(EXERCISE) Reproduce the records in full. Alter nothing.

Collected data entries:
--------------------------------------------------
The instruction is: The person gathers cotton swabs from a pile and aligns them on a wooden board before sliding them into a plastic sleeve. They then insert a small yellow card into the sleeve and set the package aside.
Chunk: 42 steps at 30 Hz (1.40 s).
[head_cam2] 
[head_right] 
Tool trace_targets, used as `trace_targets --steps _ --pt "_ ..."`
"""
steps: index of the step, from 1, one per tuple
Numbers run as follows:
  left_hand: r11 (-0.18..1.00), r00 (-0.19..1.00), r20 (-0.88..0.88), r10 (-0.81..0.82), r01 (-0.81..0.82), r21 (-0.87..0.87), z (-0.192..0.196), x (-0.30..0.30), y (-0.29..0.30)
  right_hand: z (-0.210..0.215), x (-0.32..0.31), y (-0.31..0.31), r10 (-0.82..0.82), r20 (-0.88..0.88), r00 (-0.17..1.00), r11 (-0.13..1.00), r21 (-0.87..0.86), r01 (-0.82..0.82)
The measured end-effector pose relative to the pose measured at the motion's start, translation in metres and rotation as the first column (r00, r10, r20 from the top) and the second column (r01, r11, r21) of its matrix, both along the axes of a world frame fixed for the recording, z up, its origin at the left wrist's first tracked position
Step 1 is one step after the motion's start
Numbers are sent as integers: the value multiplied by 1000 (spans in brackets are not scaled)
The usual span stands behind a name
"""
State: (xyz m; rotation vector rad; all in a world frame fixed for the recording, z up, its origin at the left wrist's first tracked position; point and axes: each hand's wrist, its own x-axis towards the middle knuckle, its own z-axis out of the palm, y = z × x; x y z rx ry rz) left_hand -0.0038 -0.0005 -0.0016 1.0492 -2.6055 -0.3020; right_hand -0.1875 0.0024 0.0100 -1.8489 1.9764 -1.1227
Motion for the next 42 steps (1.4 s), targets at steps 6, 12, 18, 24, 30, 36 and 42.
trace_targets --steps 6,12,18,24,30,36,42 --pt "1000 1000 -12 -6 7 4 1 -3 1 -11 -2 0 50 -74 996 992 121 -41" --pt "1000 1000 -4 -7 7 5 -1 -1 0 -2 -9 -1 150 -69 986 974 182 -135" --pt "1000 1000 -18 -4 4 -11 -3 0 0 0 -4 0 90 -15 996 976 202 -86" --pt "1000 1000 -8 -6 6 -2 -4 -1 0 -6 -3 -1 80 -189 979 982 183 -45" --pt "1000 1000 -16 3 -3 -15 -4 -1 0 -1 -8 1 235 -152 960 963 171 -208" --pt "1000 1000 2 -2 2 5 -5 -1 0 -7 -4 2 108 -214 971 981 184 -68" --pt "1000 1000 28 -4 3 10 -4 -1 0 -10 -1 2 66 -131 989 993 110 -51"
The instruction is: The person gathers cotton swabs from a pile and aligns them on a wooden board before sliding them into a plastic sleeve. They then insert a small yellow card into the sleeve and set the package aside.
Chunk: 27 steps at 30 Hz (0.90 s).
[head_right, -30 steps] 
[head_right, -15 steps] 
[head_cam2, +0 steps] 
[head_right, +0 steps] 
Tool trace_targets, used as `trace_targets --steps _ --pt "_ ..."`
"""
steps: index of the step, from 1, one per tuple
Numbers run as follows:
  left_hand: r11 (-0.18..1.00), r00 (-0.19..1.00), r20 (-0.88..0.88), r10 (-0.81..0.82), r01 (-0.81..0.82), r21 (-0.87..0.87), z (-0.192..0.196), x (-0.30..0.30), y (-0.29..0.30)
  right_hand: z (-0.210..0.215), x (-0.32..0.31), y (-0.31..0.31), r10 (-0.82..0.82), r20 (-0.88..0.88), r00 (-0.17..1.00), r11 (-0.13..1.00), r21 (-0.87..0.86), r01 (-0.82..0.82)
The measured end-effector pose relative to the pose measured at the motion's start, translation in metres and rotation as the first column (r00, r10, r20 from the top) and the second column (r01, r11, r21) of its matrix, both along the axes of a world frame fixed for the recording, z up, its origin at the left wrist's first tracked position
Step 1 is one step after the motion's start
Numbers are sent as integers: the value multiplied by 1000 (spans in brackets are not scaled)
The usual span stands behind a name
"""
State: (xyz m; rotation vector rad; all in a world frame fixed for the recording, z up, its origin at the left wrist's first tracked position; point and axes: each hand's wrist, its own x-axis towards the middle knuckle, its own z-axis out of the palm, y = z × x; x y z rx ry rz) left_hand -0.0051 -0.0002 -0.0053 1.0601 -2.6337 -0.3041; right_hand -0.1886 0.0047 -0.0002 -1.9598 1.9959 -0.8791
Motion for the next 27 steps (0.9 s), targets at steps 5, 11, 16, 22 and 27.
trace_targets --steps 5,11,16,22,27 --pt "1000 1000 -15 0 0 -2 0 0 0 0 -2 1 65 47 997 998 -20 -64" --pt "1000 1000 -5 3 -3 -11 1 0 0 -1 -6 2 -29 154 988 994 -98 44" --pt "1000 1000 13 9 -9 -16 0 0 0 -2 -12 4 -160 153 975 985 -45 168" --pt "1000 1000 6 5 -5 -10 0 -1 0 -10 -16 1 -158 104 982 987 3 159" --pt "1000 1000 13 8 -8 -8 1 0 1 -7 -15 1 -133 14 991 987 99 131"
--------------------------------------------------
(THE ANSWER)
The instruction is: The person gathers cotton swabs from a pile and aligns them on a wooden board before sliding them into a plastic sleeve. They then insert a small yellow card into the sleeve and set the package aside.
Chunk: 42 steps at 30 Hz (1.40 s).
[head_cam2] 
[head_right] 
Tool trace_targets, used as `trace_targets --steps _ --pt "_ ..."`
"""
steps: index of the step, from 1, one per tuple
Numbers run as follows:
  left_hand: r11 (-0.18..1.00), r00 (-0.19..1.00), r20 (-0.88..0.88), r10 (-0.81..0.82), r01 (-0.81..0.82), r21 (-0.87..0.87), z (-0.192..0.196), x (-0.30..0.30), y (-0.29..0.30)
  right_hand: z (-0.210..0.215), x (-0.32..0.31), y (-0.31..0.31), r10 (-0.82..0.82), r20 (-0.88..0.88), r00 (-0.17..1.00), r11 (-0.13..1.00), r21 (-0.87..0.86), r01 (-0.82..0.82)
The measured end-effector pose relative to the pose measured at the motion's start, translation in metres and rotation as the first column (r00, r10, r20 from the top) and the second column (r01, r11, r21) of its matrix, both along the axes of a world frame fixed for the recording, z up, its origin at the left wrist's first tracked position
Step 1 is one step after the motion's start
Numbers are sent as integers: the value multiplied by 1000 (spans in brackets are not scaled)
The usual span stands behind a name
"""
State: (xyz m; rotation vector rad; all in a world frame fixed for the recording, z up, its origin at the left wrist's first tracked position; point and axes: each hand's wrist, its own x-axis towards the middle knuckle, its own z-axis out of the palm, y = z × x; x y z rx ry rz) left_hand -0.0038 -0.0005 -0.0016 1.0492 -2.6055 -0.3020; right_hand -0.1875 0.0024 0.0100 -1.8489 1.9764 -1.1227
Motion for the next 42 steps (1.4 s), targets at steps 6, 12, 18, 24, 30, 36 and 42.
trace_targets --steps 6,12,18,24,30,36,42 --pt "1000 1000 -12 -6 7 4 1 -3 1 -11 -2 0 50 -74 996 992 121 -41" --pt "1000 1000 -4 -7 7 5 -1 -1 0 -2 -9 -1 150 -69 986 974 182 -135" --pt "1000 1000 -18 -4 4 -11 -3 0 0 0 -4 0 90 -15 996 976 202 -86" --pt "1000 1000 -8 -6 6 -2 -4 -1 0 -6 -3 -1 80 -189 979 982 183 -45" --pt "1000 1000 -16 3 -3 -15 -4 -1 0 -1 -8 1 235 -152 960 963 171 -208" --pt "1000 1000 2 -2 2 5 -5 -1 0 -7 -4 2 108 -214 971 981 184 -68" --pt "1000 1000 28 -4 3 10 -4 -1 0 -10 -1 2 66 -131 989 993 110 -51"
The instruction is: The person gathers cotton swabs from a pile and aligns them on a wooden board before sliding them into a plastic sleeve. They then insert a small yellow card into the sleeve and set the package aside.
Chunk: 27 steps at 30 Hz (0.90 s).
[head_right, -30 steps] 
[head_right, -15 steps] 
[head_cam2, +0 steps] 
[head_right, +0 steps] 
Tool trace_targets, used as `trace_targets --steps _ --pt "_ ..."`
"""
steps: index of the step, from 1, one per tuple
Numbers run as follows:
  left_hand: r11 (-0.18..1.00), r00 (-0.19..1.00), r20 (-0.88..0.88), r10 (-0.81..0.82), r01 (-0.81..0.82), r21 (-0.87..0.87), z (-0.192..0.196), x (-0.30..0.30), y (-0.29..0.30)
  right_hand: z (-0.210..0.215), x (-0.32..0.31), y (-0.31..0.31), r10 (-0.82..0.82), r20 (-0.88..0.88), r00 (-0.17..1.00), r11 (-0.13..1.00), r21 (-0.87..0.86), r01 (-0.82..0.82)
The measured end-effector pose relative to the pose measured at the motion's start, translation in metres and rotation as the first column (r00, r10, r20 from the top) and the second column (r01, r11, r21) of its matrix, both along the axes of a world frame fixed for the recording, z up, its origin at the left wrist's first tracked position
Step 1 is one step after the motion's start
Numbers are sent as integers: the value multiplied by 1000 (spans in brackets are not scaled)
The usual span stands behind a name
"""
State: (xyz m; rotation vector rad; all in a world frame fixed for the recording, z up, its origin at the left wrist's first tracked position; point and axes: each hand's wrist, its own x-axis towards the middle knuckle, its own z-axis out of the palm, y = z × x; x y z rx ry rz) left_hand -0.0051 -0.0002 -0.0053 1.0601 -2.6337 -0.3041; right_hand -0.1886 0.0047 -0.0002 -1.9598 1.9959 -0.8791
Motion for the next 27 steps (0.9 s), targets at steps 5, 11, 16, 22 and 27.
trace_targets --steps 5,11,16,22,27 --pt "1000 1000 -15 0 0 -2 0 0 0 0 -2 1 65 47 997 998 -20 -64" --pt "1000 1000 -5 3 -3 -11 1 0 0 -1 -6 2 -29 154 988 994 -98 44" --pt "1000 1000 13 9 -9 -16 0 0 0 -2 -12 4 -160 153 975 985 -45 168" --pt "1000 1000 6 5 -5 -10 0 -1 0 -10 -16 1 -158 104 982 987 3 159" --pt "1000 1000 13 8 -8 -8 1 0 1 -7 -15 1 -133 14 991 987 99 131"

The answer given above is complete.